▶ **Work instructions**:
Among the entries below, find the line with "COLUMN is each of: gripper", then quote it and each following line up to and including the line with "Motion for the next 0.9", and nothing else.

▶ **Data records**:
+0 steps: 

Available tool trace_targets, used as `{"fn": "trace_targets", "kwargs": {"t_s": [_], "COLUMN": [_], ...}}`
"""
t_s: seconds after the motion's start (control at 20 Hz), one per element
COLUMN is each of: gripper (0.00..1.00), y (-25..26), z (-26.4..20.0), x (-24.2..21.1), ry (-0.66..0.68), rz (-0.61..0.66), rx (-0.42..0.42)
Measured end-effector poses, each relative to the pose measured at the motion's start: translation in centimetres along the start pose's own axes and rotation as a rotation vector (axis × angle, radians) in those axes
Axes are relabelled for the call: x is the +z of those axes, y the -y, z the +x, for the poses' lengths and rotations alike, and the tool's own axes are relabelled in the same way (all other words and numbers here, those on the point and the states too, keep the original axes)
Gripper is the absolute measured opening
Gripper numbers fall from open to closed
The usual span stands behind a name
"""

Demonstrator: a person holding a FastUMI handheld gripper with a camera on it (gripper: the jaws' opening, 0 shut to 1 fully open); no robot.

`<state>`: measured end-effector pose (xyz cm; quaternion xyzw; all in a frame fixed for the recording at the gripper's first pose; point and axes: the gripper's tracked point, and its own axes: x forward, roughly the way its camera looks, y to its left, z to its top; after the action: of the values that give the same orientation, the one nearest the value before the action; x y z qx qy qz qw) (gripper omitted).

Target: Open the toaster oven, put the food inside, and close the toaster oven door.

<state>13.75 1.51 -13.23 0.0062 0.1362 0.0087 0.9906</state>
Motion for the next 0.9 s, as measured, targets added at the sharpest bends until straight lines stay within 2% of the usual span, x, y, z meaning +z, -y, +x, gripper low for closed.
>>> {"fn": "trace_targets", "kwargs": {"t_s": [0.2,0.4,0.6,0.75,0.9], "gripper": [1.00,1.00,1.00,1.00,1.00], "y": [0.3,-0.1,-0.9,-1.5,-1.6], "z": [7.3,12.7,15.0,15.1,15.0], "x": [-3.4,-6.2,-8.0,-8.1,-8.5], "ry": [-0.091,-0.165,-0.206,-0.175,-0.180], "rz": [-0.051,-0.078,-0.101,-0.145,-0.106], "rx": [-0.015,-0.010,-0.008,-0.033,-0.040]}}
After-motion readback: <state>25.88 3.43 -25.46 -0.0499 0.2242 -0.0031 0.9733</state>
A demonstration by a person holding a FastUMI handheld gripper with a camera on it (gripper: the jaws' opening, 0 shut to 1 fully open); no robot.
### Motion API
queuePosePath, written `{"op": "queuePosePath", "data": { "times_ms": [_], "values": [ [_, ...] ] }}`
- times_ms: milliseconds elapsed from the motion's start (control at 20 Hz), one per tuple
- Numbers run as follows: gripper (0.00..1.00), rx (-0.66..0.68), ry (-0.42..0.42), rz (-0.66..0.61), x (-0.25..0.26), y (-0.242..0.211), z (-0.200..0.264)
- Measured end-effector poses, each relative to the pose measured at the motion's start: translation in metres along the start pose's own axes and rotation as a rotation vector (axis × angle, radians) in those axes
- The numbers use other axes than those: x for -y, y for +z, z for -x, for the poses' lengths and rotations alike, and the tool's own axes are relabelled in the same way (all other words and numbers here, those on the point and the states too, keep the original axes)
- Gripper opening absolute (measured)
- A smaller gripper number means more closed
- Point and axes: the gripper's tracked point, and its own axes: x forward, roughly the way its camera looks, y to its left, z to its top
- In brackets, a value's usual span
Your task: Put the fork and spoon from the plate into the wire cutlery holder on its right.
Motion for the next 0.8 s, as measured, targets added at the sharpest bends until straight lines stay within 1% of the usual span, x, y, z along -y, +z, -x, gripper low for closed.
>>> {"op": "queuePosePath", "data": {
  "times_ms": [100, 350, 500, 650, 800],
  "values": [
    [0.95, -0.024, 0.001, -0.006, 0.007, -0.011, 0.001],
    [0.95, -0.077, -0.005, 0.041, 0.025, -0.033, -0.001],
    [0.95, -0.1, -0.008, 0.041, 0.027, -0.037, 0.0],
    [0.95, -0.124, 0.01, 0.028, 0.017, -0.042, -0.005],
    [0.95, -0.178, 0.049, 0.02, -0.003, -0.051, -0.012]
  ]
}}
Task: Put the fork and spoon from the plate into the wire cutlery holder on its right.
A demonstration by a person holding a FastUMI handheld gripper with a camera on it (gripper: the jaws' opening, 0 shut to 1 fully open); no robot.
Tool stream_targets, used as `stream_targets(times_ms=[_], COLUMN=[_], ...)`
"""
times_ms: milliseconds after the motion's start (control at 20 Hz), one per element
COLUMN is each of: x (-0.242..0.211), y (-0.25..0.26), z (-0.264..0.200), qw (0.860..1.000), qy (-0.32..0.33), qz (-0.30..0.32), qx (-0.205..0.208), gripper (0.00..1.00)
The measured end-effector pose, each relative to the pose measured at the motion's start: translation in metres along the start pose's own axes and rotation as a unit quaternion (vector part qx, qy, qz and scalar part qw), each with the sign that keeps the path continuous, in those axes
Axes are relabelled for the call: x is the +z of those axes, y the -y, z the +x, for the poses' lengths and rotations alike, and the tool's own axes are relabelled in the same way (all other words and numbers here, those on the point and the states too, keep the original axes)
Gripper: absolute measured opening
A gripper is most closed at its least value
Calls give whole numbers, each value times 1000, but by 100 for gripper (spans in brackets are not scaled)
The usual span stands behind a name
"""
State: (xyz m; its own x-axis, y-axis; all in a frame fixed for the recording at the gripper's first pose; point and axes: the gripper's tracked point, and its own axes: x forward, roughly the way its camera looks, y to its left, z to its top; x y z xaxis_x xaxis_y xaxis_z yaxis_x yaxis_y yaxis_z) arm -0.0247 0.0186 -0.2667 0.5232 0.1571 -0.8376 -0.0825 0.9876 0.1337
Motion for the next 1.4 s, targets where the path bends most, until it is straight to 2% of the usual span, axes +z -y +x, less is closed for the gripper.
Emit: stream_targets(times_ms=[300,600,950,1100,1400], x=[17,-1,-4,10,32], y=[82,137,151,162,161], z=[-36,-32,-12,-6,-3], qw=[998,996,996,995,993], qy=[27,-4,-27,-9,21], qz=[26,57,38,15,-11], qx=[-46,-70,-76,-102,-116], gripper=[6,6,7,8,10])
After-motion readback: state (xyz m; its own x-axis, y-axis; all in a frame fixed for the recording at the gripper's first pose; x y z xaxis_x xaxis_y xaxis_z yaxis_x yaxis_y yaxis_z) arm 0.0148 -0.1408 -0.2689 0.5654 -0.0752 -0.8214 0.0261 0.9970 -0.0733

▶ **Answer for the task**:
COLUMN is each of: gripper (0.00..1.00), y (-25..26), z (-26.4..20.0), x (-24.2..21.1), ry (-0.66..0.68), rz (-0.61..0.66), rx (-0.42..0.42)
Measured end-effector poses, each relative to the pose measured at the motion's start: translation in centimetres along the start pose's own axes and rotation as a rotation vector (axis × angle, radians) in those axes
Axes are relabelled for the call: x is the +z of those axes, y the -y, z the +x, for the poses' lengths and rotations alike, and the tool's own axes are relabelled in the same way (all other words and numbers here, those on the point and the states too, keep the original axes)
Gripper is the absolute measured opening
Gripper numbers fall from open to closed
The usual span stands behind a name
"""

Demonstrator: a person holding a FastUMI handheld gripper with a camera on it (gripper: the jaws' opening, 0 shut to 1 fully open); no robot.

`<state>`: measured end-effector pose (xyz cm; quaternion xyzw; all in a frame fixed for the recording at the gripper's first pose; point and axes: the gripper's tracked point, and its own axes: x forward, roughly the way its camera looks, y to its left, z to its top; after the action: of the values that give the same orientation, the one nearest the value before the action; x y z qx qy qz qw) (gripper omitted).

Target: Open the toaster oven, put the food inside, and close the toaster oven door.

<state>13.75 1.51 -13.23 0.0062 0.1362 0.0087 0.9906</state>
Motion for the next 0.9 s, as measured, targets added at the sharpest bends until straight lines stay within 2% of the usual span, x, y, z meaning +z, -y, +x, gripper low for closed.

This finishes the exercise.